During the hearing there was argument from Mr Selemani that convictions based on a trap are not safe and should not be upheld. To that end he cited the case of R v Clever 1967 RLR 247. This case can however be distinguished from the present case as the conviction is not based on the evidence of the trap alone, but there was overwhelming evidence other than that of the trap. In fact, from the appellant’s own testimony, he does not dispute having sourced the $1 000 from the complainant nor being found in possession of the marked currency. In our view therefore the appeal against conviction has no merit.
Turning to the issue of sentence, it was submitted on the appellant’s behalf that the trial court had paid lip service to the mitigatory factors of the case and that if they had been properly taken into account, the court a quo should have imposed a non-custodial sentence.
Mr Nemadire argued very persuasively that the trial court took into account all the factors before it and imposed an appropriate sentence. An examination of case law shows that the courts have, over the years, always viewed corruption with abhorrence particularly when it has related to police officers or people in the employment of the State. This has been reflected in the sentences which have been meted out.

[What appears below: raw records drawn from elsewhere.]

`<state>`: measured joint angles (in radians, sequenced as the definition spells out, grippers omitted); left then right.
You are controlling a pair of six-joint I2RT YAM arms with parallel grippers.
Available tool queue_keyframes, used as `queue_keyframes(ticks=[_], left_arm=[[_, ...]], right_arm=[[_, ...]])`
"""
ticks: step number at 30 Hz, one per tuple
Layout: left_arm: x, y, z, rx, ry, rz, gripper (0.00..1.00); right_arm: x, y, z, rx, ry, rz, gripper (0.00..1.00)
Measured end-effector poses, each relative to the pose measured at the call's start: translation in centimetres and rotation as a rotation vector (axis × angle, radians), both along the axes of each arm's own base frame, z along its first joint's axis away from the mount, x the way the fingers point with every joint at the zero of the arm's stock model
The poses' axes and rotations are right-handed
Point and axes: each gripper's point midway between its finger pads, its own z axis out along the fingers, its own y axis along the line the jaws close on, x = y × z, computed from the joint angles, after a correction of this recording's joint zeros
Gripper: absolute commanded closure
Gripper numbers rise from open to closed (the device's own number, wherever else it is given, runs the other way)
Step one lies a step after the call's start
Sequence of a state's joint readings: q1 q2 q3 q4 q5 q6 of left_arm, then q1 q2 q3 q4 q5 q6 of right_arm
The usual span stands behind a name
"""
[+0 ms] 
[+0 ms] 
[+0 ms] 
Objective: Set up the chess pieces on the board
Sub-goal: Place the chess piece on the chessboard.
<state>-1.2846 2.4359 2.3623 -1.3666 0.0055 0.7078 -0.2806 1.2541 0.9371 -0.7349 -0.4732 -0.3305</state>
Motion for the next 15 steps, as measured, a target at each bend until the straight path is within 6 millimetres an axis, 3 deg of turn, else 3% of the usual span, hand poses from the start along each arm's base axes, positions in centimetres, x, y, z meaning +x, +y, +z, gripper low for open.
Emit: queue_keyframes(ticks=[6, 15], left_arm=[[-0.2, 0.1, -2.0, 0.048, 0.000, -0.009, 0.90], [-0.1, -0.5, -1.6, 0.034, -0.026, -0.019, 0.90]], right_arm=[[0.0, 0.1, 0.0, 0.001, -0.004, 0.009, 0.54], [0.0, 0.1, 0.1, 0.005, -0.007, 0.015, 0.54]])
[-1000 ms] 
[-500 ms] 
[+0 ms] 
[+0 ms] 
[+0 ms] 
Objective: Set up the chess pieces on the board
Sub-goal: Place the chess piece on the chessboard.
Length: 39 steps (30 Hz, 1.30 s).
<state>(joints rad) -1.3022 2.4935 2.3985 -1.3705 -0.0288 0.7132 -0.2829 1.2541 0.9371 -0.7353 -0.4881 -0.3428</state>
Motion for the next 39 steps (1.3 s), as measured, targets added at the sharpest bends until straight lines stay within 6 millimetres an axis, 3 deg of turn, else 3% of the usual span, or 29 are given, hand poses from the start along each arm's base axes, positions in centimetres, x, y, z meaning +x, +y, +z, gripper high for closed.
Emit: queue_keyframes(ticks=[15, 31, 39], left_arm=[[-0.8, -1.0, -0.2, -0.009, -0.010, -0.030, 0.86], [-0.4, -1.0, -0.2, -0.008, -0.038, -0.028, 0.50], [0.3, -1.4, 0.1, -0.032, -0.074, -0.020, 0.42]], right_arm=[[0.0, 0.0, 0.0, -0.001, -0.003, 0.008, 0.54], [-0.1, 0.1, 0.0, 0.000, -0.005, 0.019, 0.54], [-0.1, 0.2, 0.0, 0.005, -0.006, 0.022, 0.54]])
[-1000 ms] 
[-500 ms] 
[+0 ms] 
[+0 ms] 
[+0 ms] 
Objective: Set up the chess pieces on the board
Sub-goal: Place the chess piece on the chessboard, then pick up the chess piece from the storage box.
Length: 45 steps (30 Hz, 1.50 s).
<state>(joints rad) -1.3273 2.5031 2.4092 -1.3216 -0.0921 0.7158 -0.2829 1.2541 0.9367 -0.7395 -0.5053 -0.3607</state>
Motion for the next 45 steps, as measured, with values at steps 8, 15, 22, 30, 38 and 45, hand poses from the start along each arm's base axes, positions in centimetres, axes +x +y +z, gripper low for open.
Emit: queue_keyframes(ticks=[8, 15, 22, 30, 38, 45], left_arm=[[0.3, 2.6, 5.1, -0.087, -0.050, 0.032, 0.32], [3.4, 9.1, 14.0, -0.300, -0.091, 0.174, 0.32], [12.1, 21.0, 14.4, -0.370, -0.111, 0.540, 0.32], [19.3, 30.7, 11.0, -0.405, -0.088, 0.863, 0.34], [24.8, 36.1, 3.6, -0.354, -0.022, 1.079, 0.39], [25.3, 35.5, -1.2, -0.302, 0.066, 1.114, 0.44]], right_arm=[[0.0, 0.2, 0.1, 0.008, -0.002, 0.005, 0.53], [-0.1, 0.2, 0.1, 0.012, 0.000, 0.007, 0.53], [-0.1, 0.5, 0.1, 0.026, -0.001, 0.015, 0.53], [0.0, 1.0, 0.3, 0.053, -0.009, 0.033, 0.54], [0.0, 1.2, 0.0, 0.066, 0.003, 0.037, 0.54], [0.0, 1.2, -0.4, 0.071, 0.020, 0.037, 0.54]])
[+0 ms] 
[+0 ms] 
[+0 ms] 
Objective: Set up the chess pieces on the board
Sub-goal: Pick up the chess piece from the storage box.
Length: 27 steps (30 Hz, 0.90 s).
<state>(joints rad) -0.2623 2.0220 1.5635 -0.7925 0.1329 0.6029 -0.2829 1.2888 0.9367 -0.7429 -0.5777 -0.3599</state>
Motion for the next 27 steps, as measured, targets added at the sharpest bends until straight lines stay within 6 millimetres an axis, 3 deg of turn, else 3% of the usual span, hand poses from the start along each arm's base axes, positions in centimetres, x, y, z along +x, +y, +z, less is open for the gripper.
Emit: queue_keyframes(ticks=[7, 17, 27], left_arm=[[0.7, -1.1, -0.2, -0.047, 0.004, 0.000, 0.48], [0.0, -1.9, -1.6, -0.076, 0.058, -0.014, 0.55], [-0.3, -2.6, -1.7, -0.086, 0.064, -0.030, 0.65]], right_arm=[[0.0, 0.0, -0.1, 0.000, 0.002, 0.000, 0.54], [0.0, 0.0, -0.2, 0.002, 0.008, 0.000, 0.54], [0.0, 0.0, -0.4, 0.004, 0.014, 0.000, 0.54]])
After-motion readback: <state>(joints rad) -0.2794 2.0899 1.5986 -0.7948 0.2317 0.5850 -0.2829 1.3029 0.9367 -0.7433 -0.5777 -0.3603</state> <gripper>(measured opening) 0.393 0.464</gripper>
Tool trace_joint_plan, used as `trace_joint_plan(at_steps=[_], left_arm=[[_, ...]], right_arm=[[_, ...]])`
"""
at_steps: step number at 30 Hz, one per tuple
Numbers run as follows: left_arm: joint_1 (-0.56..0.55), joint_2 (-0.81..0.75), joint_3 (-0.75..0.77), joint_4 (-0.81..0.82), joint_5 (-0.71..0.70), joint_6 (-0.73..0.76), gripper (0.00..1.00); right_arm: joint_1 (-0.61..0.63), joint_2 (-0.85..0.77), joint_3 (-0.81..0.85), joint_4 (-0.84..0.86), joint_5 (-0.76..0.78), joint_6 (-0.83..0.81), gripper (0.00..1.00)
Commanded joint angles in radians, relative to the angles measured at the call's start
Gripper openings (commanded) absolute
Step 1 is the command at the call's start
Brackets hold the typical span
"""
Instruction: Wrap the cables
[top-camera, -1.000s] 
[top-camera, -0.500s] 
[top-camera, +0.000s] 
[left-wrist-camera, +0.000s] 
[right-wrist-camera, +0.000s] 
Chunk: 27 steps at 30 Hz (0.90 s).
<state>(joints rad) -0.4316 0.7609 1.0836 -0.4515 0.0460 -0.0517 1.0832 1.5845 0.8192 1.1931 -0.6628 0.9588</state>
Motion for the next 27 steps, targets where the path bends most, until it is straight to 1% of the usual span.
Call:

This case is particularly aggravated because the appellant brazenly took into his possession and destroyed the blood samples of the complainant, thereby destroying the evidence for the drunken driving charge. To date the complainant has not been tried for the offence. The accused thereafter persistently and aggressively pursued the complainant, demanding the $1 000, and on one occasion asked for the complainant’s motor vehicle. Such behaviour in our view can only be curbed by imposing deterrent sentences. In the case of Attorney General of Zimbabwe v Bryan Johnsen & Patrick Maganja SC 119-98 GUBBAY CJ said about the approach to sentencing on conviction of corruption:
“Where the offender is a police officer or agent of the State, a custodial punishment is called for unless there are cogent reasons which indicate the contrary.”
The courts have taken this position in relation to offences involving corruption because corruption is difficult to detect by its very nature. In S v Ngara 1987 (1) ZLR 91 (SC) the court said –
“Any form of corruption resorted to by government servants, especially police officers whose duty it is to uphold the law and by their conduct set an example of impeccable honesty and integrity, is rightly viewed by the courts with abhorrence.”
In S v Choba SC 114-92 the appellant solicited a bribe of $135 from the complainant in order to drop the charges and he was sentenced to 12 months imprisonment with 2 months suspended. In Siwawa v S SC 195-95 the Supreme Court confirmed the sentence of 12 months imprisonment with 5 months suspended where the appellant had solicited a bribe of $2 000 from an accused person promising to destroy his docket.
We have found nothing, on the papers before us to persuade us to change the approach which has been taken by the courts in previous cases nor found any misdirection by the court a quo.
Accordingly the appeal against both conviction and sentence is dismissed.
Omerjee J agrees.
Messrs Gonese & Ndlovu, applicant’ legal practitioners.
The Attorney-General’s Office, respondent’s legal practitioners.